Poemas de Maria Thereza Noronha

Leia os poemas "Alguns mandamentos do poeta", "Miroares" e "Seis"
Maria Thereza Noronha, autora de “O verso implume”
01/05/2009

Alguns mandamentos do poeta

Escolhe com apuro teus vocábulos,
a cabeça não ponhas no patíbulo.
Não espalhes incenso num turíbulo
nem aceites esmolas como um óbolo.
Abre os olhos, ergue os ombros. Cântico
algum de sereia — inda  que lúdico —
te  seduza. Não andes tal sonâmbulo
pelas letras e motes.
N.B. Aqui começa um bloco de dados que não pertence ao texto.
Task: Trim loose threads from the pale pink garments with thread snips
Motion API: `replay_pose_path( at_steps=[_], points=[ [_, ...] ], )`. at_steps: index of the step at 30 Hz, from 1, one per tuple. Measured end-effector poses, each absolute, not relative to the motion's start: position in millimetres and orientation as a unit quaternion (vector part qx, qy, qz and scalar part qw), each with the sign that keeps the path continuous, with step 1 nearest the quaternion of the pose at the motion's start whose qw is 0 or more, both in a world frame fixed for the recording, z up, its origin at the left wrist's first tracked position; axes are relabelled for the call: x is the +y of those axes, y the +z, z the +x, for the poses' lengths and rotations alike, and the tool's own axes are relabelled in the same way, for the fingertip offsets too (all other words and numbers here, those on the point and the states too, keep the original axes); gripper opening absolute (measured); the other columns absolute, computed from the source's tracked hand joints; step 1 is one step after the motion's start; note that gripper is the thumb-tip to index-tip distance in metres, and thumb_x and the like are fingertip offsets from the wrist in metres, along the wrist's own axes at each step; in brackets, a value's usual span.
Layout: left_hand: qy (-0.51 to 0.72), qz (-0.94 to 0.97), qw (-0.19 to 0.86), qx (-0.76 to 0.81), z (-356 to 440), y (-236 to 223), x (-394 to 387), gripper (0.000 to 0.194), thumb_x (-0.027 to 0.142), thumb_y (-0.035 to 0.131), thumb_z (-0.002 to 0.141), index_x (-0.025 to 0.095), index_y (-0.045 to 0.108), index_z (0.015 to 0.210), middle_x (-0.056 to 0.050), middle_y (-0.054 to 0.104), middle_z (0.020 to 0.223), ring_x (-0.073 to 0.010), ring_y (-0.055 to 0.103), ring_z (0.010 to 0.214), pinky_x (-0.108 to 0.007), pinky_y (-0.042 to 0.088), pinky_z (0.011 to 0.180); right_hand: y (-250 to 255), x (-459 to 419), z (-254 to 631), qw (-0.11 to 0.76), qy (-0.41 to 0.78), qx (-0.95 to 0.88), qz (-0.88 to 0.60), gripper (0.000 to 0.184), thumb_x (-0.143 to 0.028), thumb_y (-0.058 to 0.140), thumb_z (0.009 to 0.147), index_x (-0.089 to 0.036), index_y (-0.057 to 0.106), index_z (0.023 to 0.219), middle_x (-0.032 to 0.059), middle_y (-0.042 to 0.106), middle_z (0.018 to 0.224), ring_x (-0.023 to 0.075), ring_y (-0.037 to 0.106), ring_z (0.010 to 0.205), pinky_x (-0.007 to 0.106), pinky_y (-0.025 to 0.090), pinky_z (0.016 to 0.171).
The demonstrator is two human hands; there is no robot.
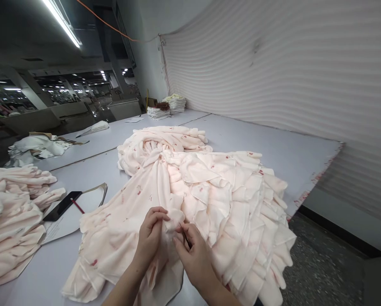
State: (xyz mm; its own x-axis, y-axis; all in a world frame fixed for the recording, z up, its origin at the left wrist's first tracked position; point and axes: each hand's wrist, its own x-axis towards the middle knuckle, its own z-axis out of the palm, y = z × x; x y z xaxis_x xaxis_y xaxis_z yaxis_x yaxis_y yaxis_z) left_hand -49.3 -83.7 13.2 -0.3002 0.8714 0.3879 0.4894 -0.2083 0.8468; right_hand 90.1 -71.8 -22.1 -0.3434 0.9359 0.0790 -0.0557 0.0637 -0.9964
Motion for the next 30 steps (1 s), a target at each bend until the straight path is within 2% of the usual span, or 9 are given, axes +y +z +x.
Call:
replay_pose_path(
  at_steps=[5,8,11,17,22,26,30],
  points=[
    [0.410,0.666,0.135,0.608,-62.8,9.4,-99.5,0.029,0.005,0.041,0.075,0.019,0.058,0.094,-0.005,0.045,0.091,-0.0178,0.050,0.083,-0.031,0.045,0.073,-19.0,-65.2,99.0,0.400,0.616,-0.580,-0.353,0.024,-0.034,0.063,0.078,-0.019,0.057,0.096,0.0050,0.063,0.092,0.0204,0.060,0.095,0.034,0.047,0.088],
    [0.352,0.704,0.105,0.608,-71.3,9.4,-109.3,0.020,0.005,0.046,0.070,0.018,0.055,0.081,-0.004,0.043,0.087,-0.0172,0.048,0.078,-0.029,0.044,0.067,-14.2,-62.9,103.5,0.400,0.622,-0.580,-0.341,0.020,-0.034,0.062,0.079,-0.019,0.057,0.092,0.0037,0.062,0.087,0.0191,0.060,0.091,0.032,0.048,0.085],
    [0.342,0.688,0.100,0.632,-75.1,11.0,-114.1,0.012,0.007,0.047,0.072,0.019,0.050,0.072,-0.003,0.042,0.082,-0.0170,0.047,0.076,-0.029,0.044,0.066,-8.3,-64.0,110.9,0.375,0.580,-0.637,-0.341,0.017,-0.033,0.062,0.078,-0.019,0.061,0.089,0.0039,0.063,0.086,0.0195,0.060,0.086,0.031,0.049,0.077],
    [0.353,0.679,0.103,0.636,-69.6,8.6,-115.6,0.011,0.008,0.049,0.071,0.019,0.051,0.073,-0.003,0.044,0.084,-0.0160,0.049,0.074,-0.027,0.045,0.064,2.3,-66.0,122.7,0.328,0.482,-0.733,-0.351,0.021,-0.032,0.055,0.083,-0.023,0.068,0.097,0.0059,0.067,0.094,0.0230,0.061,0.089,0.034,0.047,0.080],
    [0.343,0.708,0.089,0.611,-69.0,9.7,-116.6,0.013,0.007,0.049,0.071,0.019,0.051,0.075,-0.005,0.049,0.091,-0.0143,0.050,0.072,-0.026,0.043,0.063,12.4,-62.2,118.5,0.284,0.479,-0.755,-0.346,0.019,-0.034,0.055,0.084,-0.025,0.071,0.090,0.0026,0.069,0.084,0.0216,0.062,0.081,0.032,0.046,0.074],
    [0.338,0.717,0.096,0.601,-68.2,16.3,-116.8,0.012,0.008,0.050,0.070,0.020,0.049,0.074,-0.005,0.052,0.088,-0.0164,0.052,0.078,-0.027,0.044,0.067,14.1,-60.1,118.8,0.286,0.474,-0.756,-0.349,0.019,-0.032,0.054,0.084,-0.026,0.072,0.085,0.0016,0.069,0.080,0.0210,0.063,0.077,0.032,0.046,0.071],
    [0.339,0.711,0.111,0.606,-66.9,21.2,-115.3,0.014,0.006,0.050,0.069,0.020,0.047,0.071,-0.004,0.055,0.087,-0.0173,0.052,0.079,-0.028,0.043,0.068,10.7,-61.6,124.1,0.299,0.471,-0.752,-0.351,0.017,-0.032,0.056,0.084,-0.026,0.071,0.090,0.0025,0.069,0.087,0.0214,0.063,0.082,0.032,0.046,0.074]
  ],
)
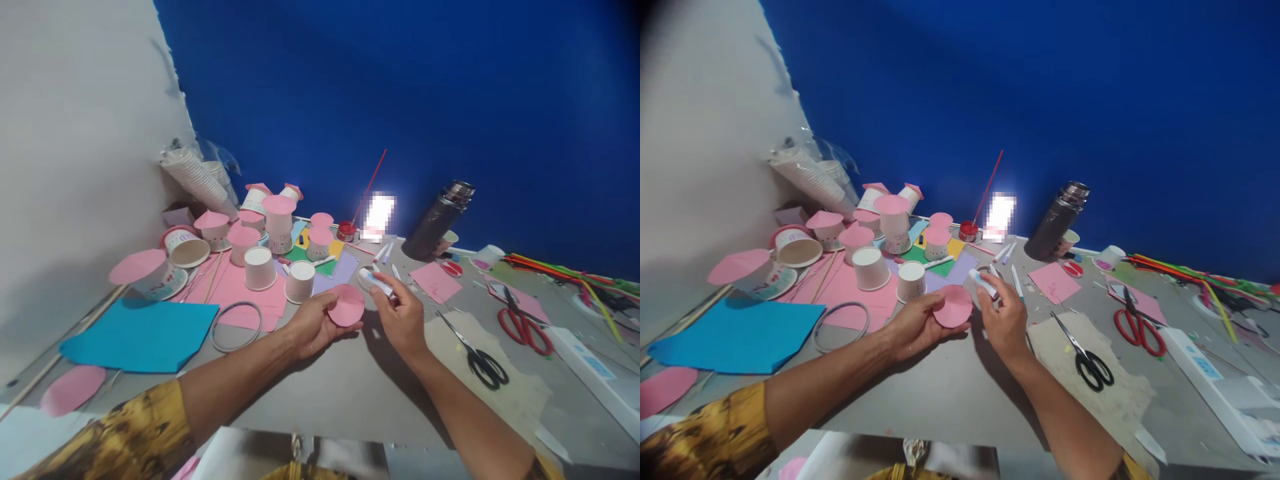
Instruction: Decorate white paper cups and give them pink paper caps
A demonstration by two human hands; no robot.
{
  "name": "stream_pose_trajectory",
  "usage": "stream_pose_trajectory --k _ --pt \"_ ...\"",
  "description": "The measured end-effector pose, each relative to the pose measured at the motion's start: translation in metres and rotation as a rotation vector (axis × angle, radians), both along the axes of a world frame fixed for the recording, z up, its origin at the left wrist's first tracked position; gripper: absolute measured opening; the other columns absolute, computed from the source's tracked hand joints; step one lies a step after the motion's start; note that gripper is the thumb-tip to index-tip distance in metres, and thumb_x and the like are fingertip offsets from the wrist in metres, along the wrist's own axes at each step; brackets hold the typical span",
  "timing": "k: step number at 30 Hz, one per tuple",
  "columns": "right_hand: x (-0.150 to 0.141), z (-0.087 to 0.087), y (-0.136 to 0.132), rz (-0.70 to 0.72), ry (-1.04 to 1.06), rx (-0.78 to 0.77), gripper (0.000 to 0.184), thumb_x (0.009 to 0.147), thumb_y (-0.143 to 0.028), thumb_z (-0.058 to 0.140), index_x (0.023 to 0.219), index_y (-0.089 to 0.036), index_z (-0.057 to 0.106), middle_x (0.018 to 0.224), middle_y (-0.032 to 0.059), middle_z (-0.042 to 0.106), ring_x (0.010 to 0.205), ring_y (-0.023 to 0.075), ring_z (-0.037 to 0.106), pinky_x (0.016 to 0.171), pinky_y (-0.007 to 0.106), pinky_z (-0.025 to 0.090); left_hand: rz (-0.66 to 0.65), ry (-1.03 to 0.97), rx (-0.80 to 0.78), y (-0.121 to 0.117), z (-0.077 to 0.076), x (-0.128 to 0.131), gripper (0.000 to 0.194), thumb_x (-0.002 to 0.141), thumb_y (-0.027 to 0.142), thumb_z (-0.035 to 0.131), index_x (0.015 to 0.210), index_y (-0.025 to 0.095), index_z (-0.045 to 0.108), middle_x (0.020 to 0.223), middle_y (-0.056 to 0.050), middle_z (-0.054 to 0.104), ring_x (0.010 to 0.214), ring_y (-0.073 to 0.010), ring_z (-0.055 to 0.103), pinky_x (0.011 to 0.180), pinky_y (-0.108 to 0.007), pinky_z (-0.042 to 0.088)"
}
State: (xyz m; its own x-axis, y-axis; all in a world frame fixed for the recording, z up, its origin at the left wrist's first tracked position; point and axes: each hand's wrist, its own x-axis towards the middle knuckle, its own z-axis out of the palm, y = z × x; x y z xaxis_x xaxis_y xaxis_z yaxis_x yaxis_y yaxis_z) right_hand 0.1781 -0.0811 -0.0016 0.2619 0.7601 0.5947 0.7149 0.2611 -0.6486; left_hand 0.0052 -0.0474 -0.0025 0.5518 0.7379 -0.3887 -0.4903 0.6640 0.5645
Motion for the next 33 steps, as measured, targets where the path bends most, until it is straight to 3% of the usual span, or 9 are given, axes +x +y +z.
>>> stream_pose_trajectory --k 4,8,11,17,25,30,33 --pt "-0.002 0.007 -0.008 0.053 -0.188 0.177 0.022 0.097 -0.032 0.061 0.109 -0.020 0.075 0.084 0.0054 0.075 0.059 0.0158 0.055 0.060 0.031 0.049 -0.021 -0.021 0.008 0.004 0.001 -0.005 0.021 0.092 0.016 0.055 0.110 0.012 0.065 0.107 -0.015 0.070 0.092 -0.0236 0.069 0.084 -0.048 0.062" --pt "-0.011 0.006 -0.012 0.234 -0.291 0.170 0.016 0.097 -0.026 0.062 0.107 -0.022 0.074 0.084 0.0053 0.076 0.065 0.0171 0.063 0.064 0.030 0.051 -0.093 -0.101 0.058 0.004 0.003 -0.006 0.033 0.098 0.041 0.055 0.113 0.014 0.067 0.108 -0.015 0.073 0.094 -0.0256 0.071 0.082 -0.045 0.061" --pt "-0.016 0.003 -0.012 0.286 -0.347 0.155 0.017 0.099 -0.026 0.061 0.108 -0.022 0.074 0.086 0.0065 0.077 0.073 0.0197 0.067 0.068 0.032 0.053 -0.130 -0.103 0.120 0.002 0.002 -0.005 0.049 0.099 0.056 0.050 0.115 0.014 0.069 0.110 -0.017 0.074 0.098 -0.0262 0.071 0.082 -0.040 0.060" --pt "-0.018 -0.002 -0.012 0.242 -0.519 0.228 0.016 0.100 -0.021 0.059 0.110 -0.019 0.071 0.083 0.0061 0.078 0.069 0.0212 0.065 0.066 0.034 0.048 -0.076 -0.113 0.262 -0.004 -0.005 0.001 0.051 0.100 0.055 0.050 0.124 0.014 0.069 0.119 -0.017 0.073 0.108 -0.0261 0.070 0.090 -0.037 0.058" --pt "-0.012 -0.004 -0.012 0.117 -0.574 0.221 0.017 0.100 -0.021 0.061 0.114 -0.018 0.071 0.085 0.0066 0.079 0.070 0.0208 0.067 0.066 0.034 0.046 -0.096 -0.116 0.342 -0.011 0.002 0.001 0.058 0.095 0.063 0.055 0.122 0.013 0.070 0.126 -0.017 0.071 0.116 -0.0277 0.067 0.093 -0.037 0.057" --pt "-0.012 -0.003 -0.012 0.090 -0.569 0.230 0.014 0.100 -0.022 0.062 0.111 -0.018 0.071 0.082 0.0058 0.078 0.068 0.0196 0.066 0.066 0.033 0.046 -0.011 -0.099 0.328 -0.008 0.000 0.000 0.055 0.096 0.062 0.055 0.109 0.011 0.072 0.111 -0.016 0.075 0.108 -0.0259 0.069 0.090 -0.033 0.056" --pt "-0.013 -0.002 -0.013 0.198 -0.581 0.259 0.015 0.100 -0.019 0.062 0.112 -0.017 0.069 0.080 0.0054 0.076 0.067 0.0189 0.065 0.066 0.033 0.046 0.081 -0.051 0.234 -0.005 0.001 -0.001 0.051 0.097 0.058 0.054 0.092 0.011 0.072 0.099 -0.015 0.076 0.097 -0.0239 0.071 0.086 -0.032 0.056"
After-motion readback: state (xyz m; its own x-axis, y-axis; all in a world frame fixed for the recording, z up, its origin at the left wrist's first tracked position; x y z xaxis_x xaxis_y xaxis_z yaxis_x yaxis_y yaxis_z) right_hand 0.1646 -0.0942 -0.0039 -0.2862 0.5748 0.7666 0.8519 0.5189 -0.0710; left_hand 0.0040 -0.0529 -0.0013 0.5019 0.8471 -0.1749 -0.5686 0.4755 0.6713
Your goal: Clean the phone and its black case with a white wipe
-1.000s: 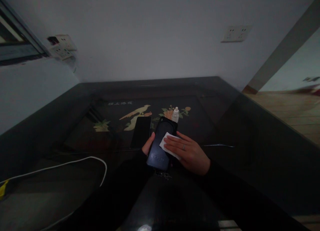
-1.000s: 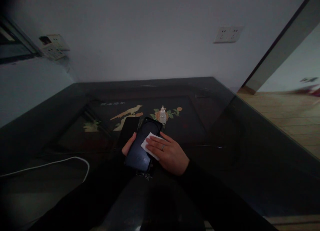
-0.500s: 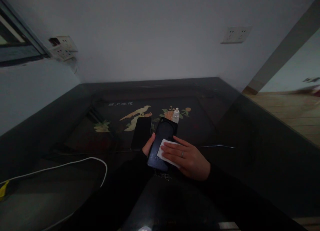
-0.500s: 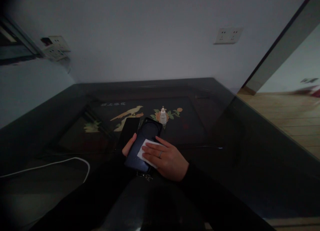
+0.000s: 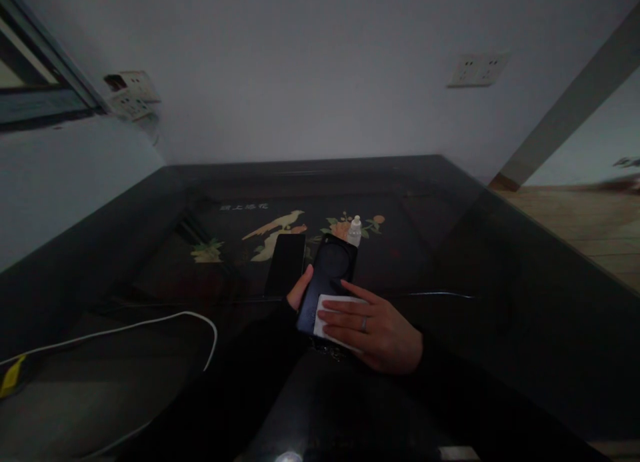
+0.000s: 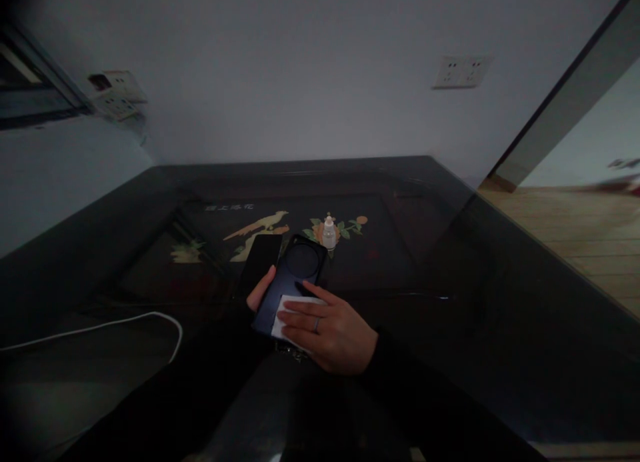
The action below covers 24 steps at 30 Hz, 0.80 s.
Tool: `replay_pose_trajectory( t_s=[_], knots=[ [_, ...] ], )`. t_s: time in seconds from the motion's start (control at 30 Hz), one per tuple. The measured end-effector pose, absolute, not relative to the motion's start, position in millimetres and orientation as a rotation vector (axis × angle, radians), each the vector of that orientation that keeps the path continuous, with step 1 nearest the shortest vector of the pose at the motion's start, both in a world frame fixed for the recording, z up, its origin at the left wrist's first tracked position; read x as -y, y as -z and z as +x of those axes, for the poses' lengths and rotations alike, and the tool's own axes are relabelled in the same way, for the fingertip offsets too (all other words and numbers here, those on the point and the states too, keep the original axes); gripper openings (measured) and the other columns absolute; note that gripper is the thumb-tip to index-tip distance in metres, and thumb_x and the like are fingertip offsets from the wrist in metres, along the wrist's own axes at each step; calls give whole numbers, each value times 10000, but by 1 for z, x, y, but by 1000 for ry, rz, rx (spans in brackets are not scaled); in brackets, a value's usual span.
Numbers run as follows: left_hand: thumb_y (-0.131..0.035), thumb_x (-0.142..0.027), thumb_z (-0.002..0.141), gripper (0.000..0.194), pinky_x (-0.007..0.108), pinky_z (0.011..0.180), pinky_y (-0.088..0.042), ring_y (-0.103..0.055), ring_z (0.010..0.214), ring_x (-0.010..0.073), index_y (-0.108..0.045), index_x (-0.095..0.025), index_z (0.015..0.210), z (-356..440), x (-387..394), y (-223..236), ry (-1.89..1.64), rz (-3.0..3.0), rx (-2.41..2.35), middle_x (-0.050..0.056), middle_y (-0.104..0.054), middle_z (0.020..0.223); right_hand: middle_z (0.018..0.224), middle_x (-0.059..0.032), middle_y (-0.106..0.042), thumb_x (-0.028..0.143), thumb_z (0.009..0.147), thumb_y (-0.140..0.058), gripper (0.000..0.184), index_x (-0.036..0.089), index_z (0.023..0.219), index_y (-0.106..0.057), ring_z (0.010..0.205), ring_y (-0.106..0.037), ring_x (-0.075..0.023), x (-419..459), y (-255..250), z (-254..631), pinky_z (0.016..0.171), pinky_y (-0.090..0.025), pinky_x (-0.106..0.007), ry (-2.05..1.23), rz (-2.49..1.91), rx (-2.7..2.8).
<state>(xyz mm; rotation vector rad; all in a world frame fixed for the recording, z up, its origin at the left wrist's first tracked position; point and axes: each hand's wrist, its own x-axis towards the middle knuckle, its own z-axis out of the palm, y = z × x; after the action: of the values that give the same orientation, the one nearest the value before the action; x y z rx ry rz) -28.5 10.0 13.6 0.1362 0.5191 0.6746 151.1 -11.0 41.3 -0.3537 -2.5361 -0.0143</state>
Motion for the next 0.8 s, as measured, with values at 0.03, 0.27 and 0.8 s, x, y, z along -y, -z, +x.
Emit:
replay_pose_trajectory(
  t_s=[0.03, 0.27, 0.8],
  knots=[
    [-333, -646, 792, 769, 279, 616, -413, -573, 589, 166, -549, 10, 1131, -27, -10, -13, -671, 139, -512, 120, -639, 710, 1162, -43, -618, 157, 878, -408, 257, 154, 1048, -601, 1172, -493, -185, 11, -41, 151, 1065, -272, -482, 14, -360, 2538],
    [-278, -636, 816, 718, 261, 611, -418, -563, 581, 147, -581, -44, 1088, -18, -12, -11, -738, 148, -514, 95, -636, 677, 1152, -48, -624, 134, 872, -413, 261, 153, 1056, -597, 1156, -507, -184, 7, -42, 157, 1056, -293, -470, 46, -446, 2496],
    [-346, -617, 814, 638, 301, 644, -435, -571, 641, 148, -572, -75, 1064, -24, -9, -18, -719, 190, -502, 77, -623, 749, 1129, -35, -638, 159, 853, -462, 224, 149, 1020, -611, 1130, -527, -181, 6, -39, 158, 1038, -331, -437, 17, -339, 2515]
  ],
)
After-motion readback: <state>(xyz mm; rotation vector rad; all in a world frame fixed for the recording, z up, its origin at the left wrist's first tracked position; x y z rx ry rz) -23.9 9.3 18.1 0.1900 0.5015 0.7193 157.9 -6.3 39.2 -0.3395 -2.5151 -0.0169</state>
Traça um ângulo
(antes que em ti se faça rasa tábula)
de cento e oitenta graus além da fábula.

Miroares
A Murilo Mendes e ao seu A idade do serrote

Miríades de miroares evocando imagens
refletem tardes provincianas.
Miradouros de si mesmos, miroares
lançam ao passado sagazes miradas
(côncavas ou convexas).
Miroares juizforanos
desfilando personas em seu duplo
desvendam tempos da rua Direita
dos apitos das fábricas
dos comícios na praça da estação.
E pianos em cada mansão.
Miroares murilianos:
o poeta reacende o cotidiano
— mirongas e insuspeitadas verdades
do verde vale mineiro entre montanhas.

Seis

Seis palavras à procura de um poema
— pirotécnicas e pirandellianas —
passeiam pela noite descuidada.
Dadas as mãos, atravessam a praça,
olham o céu, buscando comovidas
da lua cheia a face sextavada.
Contam estrelas, meio envergonhadas:
bem sabem o banal deste recurso
e vão-se afastando, cabeças baixas.
Seis palavras flutuam, indecisas,
em demanda de estrofe onde se encaixem.
Soltas, nada mais são que sopro, brisa.
Soltas, nada mais são que folhas novas
brotando da videira, pressurosas:
furam o tronco e ainda não são uvas.

Maria Thereza Noronha

É mineira de Juiz de Fora. É autora de A face na água (1990), Pedra de limiar (1993), A face dissonante (1995), O verso implume (2005), entre outros.